[Start of Attachment]

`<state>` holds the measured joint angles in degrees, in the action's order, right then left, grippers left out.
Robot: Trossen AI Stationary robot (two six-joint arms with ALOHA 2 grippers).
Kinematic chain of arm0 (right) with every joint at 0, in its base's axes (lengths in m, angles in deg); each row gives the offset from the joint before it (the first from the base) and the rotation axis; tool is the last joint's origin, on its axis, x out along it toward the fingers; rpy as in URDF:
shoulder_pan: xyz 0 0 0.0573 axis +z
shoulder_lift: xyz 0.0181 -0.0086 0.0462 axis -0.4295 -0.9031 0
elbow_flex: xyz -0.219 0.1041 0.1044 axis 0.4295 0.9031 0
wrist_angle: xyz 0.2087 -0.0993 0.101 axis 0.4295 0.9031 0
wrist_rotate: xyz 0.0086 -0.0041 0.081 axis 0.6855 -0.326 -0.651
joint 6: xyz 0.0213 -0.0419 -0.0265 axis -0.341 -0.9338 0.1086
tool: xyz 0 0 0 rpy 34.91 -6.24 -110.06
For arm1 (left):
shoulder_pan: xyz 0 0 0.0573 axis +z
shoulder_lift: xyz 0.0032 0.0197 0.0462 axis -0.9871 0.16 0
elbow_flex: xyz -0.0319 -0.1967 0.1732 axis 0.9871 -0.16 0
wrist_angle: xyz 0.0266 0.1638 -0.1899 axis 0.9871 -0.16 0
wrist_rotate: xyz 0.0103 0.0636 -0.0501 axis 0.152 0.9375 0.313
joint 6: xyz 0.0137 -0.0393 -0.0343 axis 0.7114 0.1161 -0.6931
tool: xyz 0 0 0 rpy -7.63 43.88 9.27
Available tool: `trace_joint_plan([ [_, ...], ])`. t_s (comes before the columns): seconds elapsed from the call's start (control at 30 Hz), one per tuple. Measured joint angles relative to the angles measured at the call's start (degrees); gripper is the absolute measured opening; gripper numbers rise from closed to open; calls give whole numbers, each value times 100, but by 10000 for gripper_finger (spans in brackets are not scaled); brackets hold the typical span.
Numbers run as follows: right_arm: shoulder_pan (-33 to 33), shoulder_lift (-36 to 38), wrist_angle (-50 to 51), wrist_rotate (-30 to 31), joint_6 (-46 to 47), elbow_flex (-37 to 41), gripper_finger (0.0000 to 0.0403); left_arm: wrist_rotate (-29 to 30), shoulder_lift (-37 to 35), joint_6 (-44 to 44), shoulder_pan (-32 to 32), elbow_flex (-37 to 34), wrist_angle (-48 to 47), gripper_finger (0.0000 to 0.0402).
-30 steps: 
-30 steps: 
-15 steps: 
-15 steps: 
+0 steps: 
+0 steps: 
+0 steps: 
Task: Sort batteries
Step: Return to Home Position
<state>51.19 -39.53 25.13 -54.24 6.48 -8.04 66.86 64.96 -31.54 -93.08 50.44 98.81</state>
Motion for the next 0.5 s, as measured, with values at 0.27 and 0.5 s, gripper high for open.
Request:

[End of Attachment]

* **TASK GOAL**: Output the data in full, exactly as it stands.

* **RESULT**:
`<state>` holds the measured joint angles in degrees, in the action's order, right then left, grippers left out.
Robot: Trossen AI Stationary robot (two six-joint arms with ALOHA 2 grippers).
Kinematic chain of arm0 (right) with every joint at 0, in its base's axes (lengths in m, angles in deg); each row gives the offset from the joint before it (the first from the base) and the rotation axis; tool is the last joint's origin, on its axis, x out along it toward the fingers; rpy as in URDF:
shoulder_pan: xyz 0 0 0.0573 axis +z
shoulder_lift: xyz 0.0181 -0.0086 0.0462 axis -0.4295 -0.9031 0
elbow_flex: xyz -0.219 0.1041 0.1044 axis 0.4295 0.9031 0
wrist_angle: xyz 0.2087 -0.0993 0.101 axis 0.4295 0.9031 0
wrist_rotate: xyz 0.0086 -0.0041 0.081 axis 0.6855 -0.326 -0.651
joint 6: xyz 0.0213 -0.0419 -0.0265 axis -0.341 -0.9338 0.1086
tool: xyz 0 0 0 rpy 34.91 -6.24 -110.06
For arm1 (left):
shoulder_pan: xyz 0 0 0.0573 axis +z
shoulder_lift: xyz 0.0032 0.0197 0.0462 axis -0.9871 0.16 0
elbow_flex: xyz -0.0319 -0.1967 0.1732 axis 0.9871 -0.16 0
wrist_angle: xyz 0.0266 0.1638 -0.1899 axis 0.9871 -0.16 0
wrist_rotate: xyz 0.0103 0.0636 -0.0501 axis 0.152 0.9375 0.313
joint 6: xyz 0.0137 -0.0393 -0.0343 axis 0.7114 0.1161 -0.6931
tool: xyz 0 0 0 rpy -7.63 43.88 9.27
Available tool: `trace_joint_plan([ [_, ...], ])`. t_s (comes before the columns): seconds elapsed from the call's start (control at 30 Hz), one per tuple. Measured joint angles relative to the angles measured at the call's start (degrees); gripper is the absolute measured opening; gripper numbers rise from closed to open; calls give whole numbers, each value times 100, but by 10000 for gripper_finger (spans in brackets are not scaled); brackets hold the typical span.
Numbers run as follows: right_arm: shoulder_pan (-33 to 33), shoulder_lift (-36 to 38), wrist_angle (-50 to 51), wrist_rotate (-30 to 31), joint_6 (-46 to 47), elbow_flex (-37 to 41), gripper_finger (0.0000 to 0.0403); left_arm: wrist_rotate (-29 to 30), shoulder_lift (-37 to 35), joint_6 (-44 to 44), shoulder_pan (-32 to 32), elbow_flex (-37 to 34), wrist_angle (-48 to 47), gripper_finger (0.0000 to 0.0402).
-30 steps: 
-30 steps: 
-15 steps: 
-15 steps: 
+0 steps: 
+0 steps: 
+0 steps: 
Task: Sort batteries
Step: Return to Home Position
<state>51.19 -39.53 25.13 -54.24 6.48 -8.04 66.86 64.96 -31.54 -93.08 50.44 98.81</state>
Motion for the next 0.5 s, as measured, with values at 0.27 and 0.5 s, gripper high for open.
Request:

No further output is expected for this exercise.